Là où le Soleil ne se lève Jamais
En France, en ce qui concerne Giorgio Scerbanenco, on a longtemps dû se contenter du cycle Duca Lamberti et de quelques autres romans et recueils de nouvelles principalement publiés chez 10/18. Depuis quelques années, Rivages a entrepris de traduire des inédits aussi intéressants comme LE SABLE NE SE SOUVIENT PAS, LES AMANTS AU BORD DE LA MER ou MORT SUR LA LAGUNE. Des romans noirs davantage que policiers qui laissent enfin percevoir toute une part encore inconnue de ce côté-ci des Alpes de l’oeuvre pléthorique du maître italien d’origine ukrainienne. Scerbanenco avait un style inimitable, très bien servi dans les années 70 par les traductions d’un Roland Stragliati, comme ici par un Gérard Lecas tout aussi respectueux d’une écriture originale très particulière. L’écrivain oeuvra dans le rose comme dans le noir, à la façon d’un William Irish.
LA OU LE SOLEIL NE SE LEVE JAMAIS, formidable polar social, est tout sauf joyeux.
Le roman conte les malheurs d’une jeune fille innocente malencontreusement plongée dans les pièges de la justice. Elle erre ainsi, accusée d’un casse qu’elle n’a pas commis, d’une maison de redressement à une autre, un peu plus luxueuse même si l’une des surveillantes est surnommée Ilse Koch par les pensionnaires ! Le rapprochement avec la célèbre nazie qui inspira le personnage d’Ilsa, cher aux bissophiles un brin sadiques, est certes un peu exagéré mais il donne une idée précise de la façon dont les jeunes délinquantes placées là perçoivent leur encadrement. La Directrice, malgré une évidente hypocrisie, ne vaut guère mieux. Emanuela, notre héroïne, fera tout pour s’enfuir de ce petit enfer afin de clamer son innocence au petit ami qui l’a abandonnée.

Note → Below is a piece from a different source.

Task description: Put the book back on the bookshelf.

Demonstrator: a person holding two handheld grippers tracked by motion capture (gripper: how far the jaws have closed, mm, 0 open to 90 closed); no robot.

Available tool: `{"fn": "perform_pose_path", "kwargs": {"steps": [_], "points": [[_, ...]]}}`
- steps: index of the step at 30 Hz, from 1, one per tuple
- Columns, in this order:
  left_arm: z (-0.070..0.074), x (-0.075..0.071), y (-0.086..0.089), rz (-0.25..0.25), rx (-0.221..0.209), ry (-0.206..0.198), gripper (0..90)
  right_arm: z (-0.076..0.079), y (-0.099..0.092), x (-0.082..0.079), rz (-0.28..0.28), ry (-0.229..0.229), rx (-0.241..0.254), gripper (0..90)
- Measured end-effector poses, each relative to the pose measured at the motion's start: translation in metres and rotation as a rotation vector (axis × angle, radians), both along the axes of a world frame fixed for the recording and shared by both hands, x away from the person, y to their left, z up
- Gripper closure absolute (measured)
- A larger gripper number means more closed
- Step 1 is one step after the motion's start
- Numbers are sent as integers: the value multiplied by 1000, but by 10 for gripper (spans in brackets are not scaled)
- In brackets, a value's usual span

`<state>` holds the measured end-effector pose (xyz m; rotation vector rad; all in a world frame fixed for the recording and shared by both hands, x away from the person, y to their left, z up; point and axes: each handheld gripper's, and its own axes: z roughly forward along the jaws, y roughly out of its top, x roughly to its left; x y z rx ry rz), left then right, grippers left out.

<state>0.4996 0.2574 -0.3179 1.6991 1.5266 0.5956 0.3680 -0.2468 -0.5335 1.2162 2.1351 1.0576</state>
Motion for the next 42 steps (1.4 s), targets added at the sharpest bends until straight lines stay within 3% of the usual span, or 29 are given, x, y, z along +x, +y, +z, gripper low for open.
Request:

On est entre le mélodrame, outrageusement sentimental il faut bien l’admettre, et le roman noir, avec ces petits délinquants milanais qu’aimait camper Scerbanenco. C’est tellement bien écrit/traduit que ce qui aurait pu faire hausser les épaules chez un autre écrivain suscite ici l’émotion pure. Peut-être cependant aurait-il été préférable de ne pas faire de Emanuela une comtesse : c’est trop. Une fille du peuple aurait eu notre préférence. En l’état, l’artifice est un peu facile et conventionnel, pourrait-on dire, comme si l’excellent Scerbanenco avait considéré que son statut social d’orpheline à la noble origine la mettait à l’abri de toute culpabilité…
Pour s’enfuir, Emanuela n’hésitera pas à jouer dur en frappant violemment la policière chargée de sa surveillance lors d’un transfert pour raison médicale. C’est la seule scène d’action du roman, mais elle est fort bien conduite comme d’habitude chez l’auteur. Ses romans et nouvelles sont avant tout psychologiques mais il sait mettre en scène la violence lorsque l’intrigue l’exige.
Comme pour éviter la caricature (trop de noirceur tue le noir), Scerbanenco place ingénieusement quelques personnages positifs sur la route de Emanuela comme cette docteur de l’institut de rééducation ou comme son ex amoureux ramené à la raison, qui, aidé, d’un sympathique avocat, fera tout pour la sortir du trou. Si trop de coups du sort gâchent un peu la fin du roman (pneu crevé + accident grave + contrôle de police prétexte, ça fait beaucoup !), l’histoire est belle et prenante, forte et émouvante. Et l’on se prend même à se demander comment tout cela finira pour la petite Emanuela !
Notons aussi quelques très beaux portraits de jeunes délinquantes, justes et sensibles. Scerbanenco soignait aussi ses personnages secondaires.
Pour les cinéphiles, rappelons que Giorgio Scerbanenco a été magistralement adapté au cinéma par des gens comme Yves Boisset (CRAN D’ARRET)ou Fernando di Leo (à 3 reprises). Même Duccio Tessari et Lamberto Bava s’y sont risqués avec des fortunes diverses.